神経芽腫および骨肉腫のがん抗原(GD2抗原)に対する抗体(抗GD2抗体)に光感受性物質を結合させた薬剤を精製した。神経芽腫と骨肉腫の細胞に対して、薬剤の投与と690nmの波長の光(赤外線)の照射により光免疫療法を行い、細胞への影響を評価。また、神経芽腫のモデルマウスに対して、同様に光免疫療法を行い、治療効果を評価した。
光免疫療法の効果を確認、細胞やモデルマウスの実験で
神経芽腫と骨肉腫の細胞に対する実験では、光免疫療法を行った後に、細胞が死ぬことが確認された。神経芽腫のモデルマウスに対する実験では、光免疫療法を行った群では、腫瘍の大きさが他の群よりも小さいことが確認された。また、病理組織学的な検査でも、光免疫療法を行った後に腫瘍組織が破壊されていることが確認された。

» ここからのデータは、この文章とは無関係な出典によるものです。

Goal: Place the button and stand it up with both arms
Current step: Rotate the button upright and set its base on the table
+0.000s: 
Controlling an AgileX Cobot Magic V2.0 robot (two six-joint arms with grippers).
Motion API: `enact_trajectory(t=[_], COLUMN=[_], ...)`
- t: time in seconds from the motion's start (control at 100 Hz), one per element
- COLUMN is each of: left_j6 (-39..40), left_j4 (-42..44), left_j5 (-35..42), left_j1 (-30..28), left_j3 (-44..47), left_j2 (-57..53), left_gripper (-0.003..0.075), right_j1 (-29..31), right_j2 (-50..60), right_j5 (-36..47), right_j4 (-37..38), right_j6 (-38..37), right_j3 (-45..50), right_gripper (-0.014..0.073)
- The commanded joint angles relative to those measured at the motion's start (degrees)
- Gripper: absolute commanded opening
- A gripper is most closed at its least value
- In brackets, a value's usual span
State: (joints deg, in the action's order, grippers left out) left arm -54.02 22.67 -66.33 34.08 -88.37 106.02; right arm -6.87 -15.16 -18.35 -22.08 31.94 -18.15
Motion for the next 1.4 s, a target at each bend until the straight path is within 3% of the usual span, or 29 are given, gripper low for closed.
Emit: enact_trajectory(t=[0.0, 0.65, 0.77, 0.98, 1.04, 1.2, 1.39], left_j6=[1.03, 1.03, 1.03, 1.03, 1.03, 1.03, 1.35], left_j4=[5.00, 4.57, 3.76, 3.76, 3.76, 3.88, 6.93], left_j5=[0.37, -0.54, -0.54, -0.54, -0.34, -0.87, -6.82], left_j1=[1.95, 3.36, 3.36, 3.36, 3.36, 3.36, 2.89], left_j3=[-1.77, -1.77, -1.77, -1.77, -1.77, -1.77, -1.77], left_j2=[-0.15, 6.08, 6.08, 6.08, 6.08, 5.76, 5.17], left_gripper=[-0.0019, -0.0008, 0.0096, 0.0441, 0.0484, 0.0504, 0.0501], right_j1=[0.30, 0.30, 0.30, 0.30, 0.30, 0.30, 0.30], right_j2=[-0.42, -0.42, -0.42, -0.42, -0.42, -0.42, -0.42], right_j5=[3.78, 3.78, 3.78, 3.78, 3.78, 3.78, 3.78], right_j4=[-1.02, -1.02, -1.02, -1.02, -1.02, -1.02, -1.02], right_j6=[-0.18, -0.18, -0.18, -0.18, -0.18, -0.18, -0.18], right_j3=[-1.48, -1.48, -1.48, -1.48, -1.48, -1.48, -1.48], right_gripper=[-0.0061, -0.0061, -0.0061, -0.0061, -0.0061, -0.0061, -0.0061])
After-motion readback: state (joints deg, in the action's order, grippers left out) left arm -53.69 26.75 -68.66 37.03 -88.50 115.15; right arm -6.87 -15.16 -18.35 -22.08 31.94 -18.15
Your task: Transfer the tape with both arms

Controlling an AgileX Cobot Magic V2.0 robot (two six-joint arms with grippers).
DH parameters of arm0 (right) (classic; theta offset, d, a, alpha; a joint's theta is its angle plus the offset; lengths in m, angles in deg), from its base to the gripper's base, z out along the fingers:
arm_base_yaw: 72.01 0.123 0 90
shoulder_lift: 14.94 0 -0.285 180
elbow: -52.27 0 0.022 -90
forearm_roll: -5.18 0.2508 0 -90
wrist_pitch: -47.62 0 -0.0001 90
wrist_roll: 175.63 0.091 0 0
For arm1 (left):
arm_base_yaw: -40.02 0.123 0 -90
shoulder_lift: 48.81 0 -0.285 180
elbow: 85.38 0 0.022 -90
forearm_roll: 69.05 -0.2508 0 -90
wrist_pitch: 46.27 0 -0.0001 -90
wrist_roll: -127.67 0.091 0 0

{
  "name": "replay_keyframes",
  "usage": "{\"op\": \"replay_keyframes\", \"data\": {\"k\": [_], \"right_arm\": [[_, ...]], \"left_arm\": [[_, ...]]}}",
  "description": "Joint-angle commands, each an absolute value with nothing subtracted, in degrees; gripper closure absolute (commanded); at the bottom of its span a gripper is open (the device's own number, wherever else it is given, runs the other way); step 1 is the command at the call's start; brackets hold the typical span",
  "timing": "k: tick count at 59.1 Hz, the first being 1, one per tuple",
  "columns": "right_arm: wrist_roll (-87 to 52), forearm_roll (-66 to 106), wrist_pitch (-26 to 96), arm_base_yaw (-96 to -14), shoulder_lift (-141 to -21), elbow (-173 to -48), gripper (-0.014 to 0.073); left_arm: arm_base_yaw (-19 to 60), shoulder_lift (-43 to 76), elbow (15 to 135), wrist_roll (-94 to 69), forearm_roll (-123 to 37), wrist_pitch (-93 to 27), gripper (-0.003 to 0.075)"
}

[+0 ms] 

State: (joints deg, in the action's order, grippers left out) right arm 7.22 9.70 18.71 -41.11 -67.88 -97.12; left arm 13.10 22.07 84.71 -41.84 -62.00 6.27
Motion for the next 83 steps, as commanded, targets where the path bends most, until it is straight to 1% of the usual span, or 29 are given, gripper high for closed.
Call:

小児がんへの光免疫療法、副作用が少ない治療法として期待
光免疫療法は、治療効果が高く副作用が少ない治療法であり、小児がんに対しても将来的に治療の選択肢の一つとなる可能性がある。今後の臨床応用に向けて、効果的な治療の進め方や有害性の有無などについて、研究を進めていく予定である、と研究グループは述べている。